The weird thing is that somehow, most of the SIGILLs are still getting
through, undetected. I have no idea how this is happening.
The good news, though, is that a few times, I was able to catch it at work:
netscape-2.0beta2[pid 212]: T_RWRET read_rw failed: pc=3a44fc npc=3a4500
psr=90001081<EF,S>
This comes from instrumenting this snippet of trap():
...
#define read_rw(src, dst) \
copyin((caddr_t)(src), (caddr_t)(dst), sizeof(struct rwindow))
case T_RWRET:
/*
* T_RWRET is a window load needed in order to rett.
* It simply needs the window to which tf->tf_out[6]
* (%sp) points. There are no user or saved windows now.
* Copy the one from %sp into pcb->pcb_rw[0] and set
* nsaved to -1. If we decide to deliver a signal on
* our way out, we will clear nsaved.
*/
if (pcb->pcb_uw || pcb->pcb_nsaved) panic("trap T_RWRET 1");
if (rwindow_debug)
printf("%s[%d]: rwindow: pcb<-stack: %x\n", p->p_comm, p->p_pid, tf->tf_out[6]); if (read_rw(tf->tf_out[6], &pcb->pcb_rw[0]))
sigexit(p, SIGILL);
The above debug message was inserted right before the sigexit(p, SIGILL).

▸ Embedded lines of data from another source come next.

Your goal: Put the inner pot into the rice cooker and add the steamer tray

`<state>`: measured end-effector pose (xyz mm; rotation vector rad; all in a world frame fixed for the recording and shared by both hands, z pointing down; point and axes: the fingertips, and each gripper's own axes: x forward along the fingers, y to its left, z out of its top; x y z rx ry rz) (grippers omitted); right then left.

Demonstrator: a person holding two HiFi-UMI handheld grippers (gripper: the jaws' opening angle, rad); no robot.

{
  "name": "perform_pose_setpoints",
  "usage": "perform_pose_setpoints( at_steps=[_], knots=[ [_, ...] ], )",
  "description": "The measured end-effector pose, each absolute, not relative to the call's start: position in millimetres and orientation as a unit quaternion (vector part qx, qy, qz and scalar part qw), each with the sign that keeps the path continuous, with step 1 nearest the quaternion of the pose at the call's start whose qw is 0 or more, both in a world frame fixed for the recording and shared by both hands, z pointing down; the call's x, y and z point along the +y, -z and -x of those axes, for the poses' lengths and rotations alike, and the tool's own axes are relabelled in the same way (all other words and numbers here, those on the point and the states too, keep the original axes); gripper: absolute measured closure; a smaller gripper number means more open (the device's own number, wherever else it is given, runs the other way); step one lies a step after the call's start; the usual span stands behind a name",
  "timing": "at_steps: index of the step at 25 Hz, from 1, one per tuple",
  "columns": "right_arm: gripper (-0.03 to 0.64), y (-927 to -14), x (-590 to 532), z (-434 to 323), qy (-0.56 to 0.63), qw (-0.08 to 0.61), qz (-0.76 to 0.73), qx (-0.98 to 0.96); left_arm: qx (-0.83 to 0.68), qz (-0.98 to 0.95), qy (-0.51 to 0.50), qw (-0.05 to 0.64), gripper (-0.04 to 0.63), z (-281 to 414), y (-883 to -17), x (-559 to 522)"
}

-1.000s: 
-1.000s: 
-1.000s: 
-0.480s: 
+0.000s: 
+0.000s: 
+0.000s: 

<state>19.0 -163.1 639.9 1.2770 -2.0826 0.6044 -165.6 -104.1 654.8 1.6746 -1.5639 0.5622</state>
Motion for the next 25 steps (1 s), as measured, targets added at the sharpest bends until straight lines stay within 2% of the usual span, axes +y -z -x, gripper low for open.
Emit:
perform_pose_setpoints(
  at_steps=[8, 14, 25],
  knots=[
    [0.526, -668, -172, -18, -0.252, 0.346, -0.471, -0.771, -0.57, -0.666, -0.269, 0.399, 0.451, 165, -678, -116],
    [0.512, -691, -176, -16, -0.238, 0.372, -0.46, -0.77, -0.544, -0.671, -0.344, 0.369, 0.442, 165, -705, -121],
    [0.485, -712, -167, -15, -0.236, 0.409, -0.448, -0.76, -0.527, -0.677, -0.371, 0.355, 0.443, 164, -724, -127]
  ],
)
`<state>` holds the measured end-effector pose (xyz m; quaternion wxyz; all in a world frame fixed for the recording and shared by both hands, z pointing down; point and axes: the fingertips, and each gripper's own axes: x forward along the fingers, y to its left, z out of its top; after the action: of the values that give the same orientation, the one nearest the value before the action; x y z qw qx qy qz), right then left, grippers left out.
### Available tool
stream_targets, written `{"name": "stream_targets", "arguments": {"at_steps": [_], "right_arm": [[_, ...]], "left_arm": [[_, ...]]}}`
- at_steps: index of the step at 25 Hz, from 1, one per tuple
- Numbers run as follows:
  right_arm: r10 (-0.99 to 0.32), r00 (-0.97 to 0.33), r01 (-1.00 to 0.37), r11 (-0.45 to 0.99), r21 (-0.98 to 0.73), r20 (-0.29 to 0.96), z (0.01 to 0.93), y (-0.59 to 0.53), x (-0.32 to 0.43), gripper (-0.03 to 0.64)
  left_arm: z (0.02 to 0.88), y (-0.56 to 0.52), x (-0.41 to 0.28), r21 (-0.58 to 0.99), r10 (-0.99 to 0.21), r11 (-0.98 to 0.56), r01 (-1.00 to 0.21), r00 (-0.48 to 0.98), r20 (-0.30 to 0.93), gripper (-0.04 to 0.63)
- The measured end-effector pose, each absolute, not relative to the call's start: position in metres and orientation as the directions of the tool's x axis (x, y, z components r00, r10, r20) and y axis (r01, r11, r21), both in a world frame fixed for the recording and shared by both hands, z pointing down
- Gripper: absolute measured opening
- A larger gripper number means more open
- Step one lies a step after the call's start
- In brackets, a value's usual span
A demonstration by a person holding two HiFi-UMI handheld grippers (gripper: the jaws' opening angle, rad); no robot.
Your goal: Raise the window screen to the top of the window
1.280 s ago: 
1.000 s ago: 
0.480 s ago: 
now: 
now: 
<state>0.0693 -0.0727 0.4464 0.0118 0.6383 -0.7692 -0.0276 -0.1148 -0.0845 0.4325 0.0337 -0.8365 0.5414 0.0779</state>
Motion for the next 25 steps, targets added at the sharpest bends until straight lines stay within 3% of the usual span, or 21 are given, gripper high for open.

I unstripped a copy of the SunOS binary so I could get some symbols, and
took a look:
...
_PR_Start+0xa0: add %o2, 0x1, %o1
_PR_Start+0xa4: mov %o1, %o2
_PR_Start+0xa8: st %o2, [%o0 + 0x60]
_PR_Start+0xac: ld [%fp + 0x44], %o0
_PR_Start+0xb0: add %o0, 0x58, %o1
_PR_Start+0xb4: mov %o1, %o0
_PR_Start+0xb8: call _setjmp
_PR_Start+0xbc: nop
_PR_Start+0xc0: tst %o0 ! == PC
_PR_Start+0xc4: be _PR_Start + 0xd4 ! == NPC
_PR_Start+0xc8: nop
_PR_Start+0xcc: call _HopToadNoArgs
_PR_Start+0xd0: nop
This smells like a longjmp() returning and the restoration of the register
windows getting botched somehow? Is there any more debugging info I should
be trying to print out?
Thanks to Theo and Charles for their suggestions.
- Greg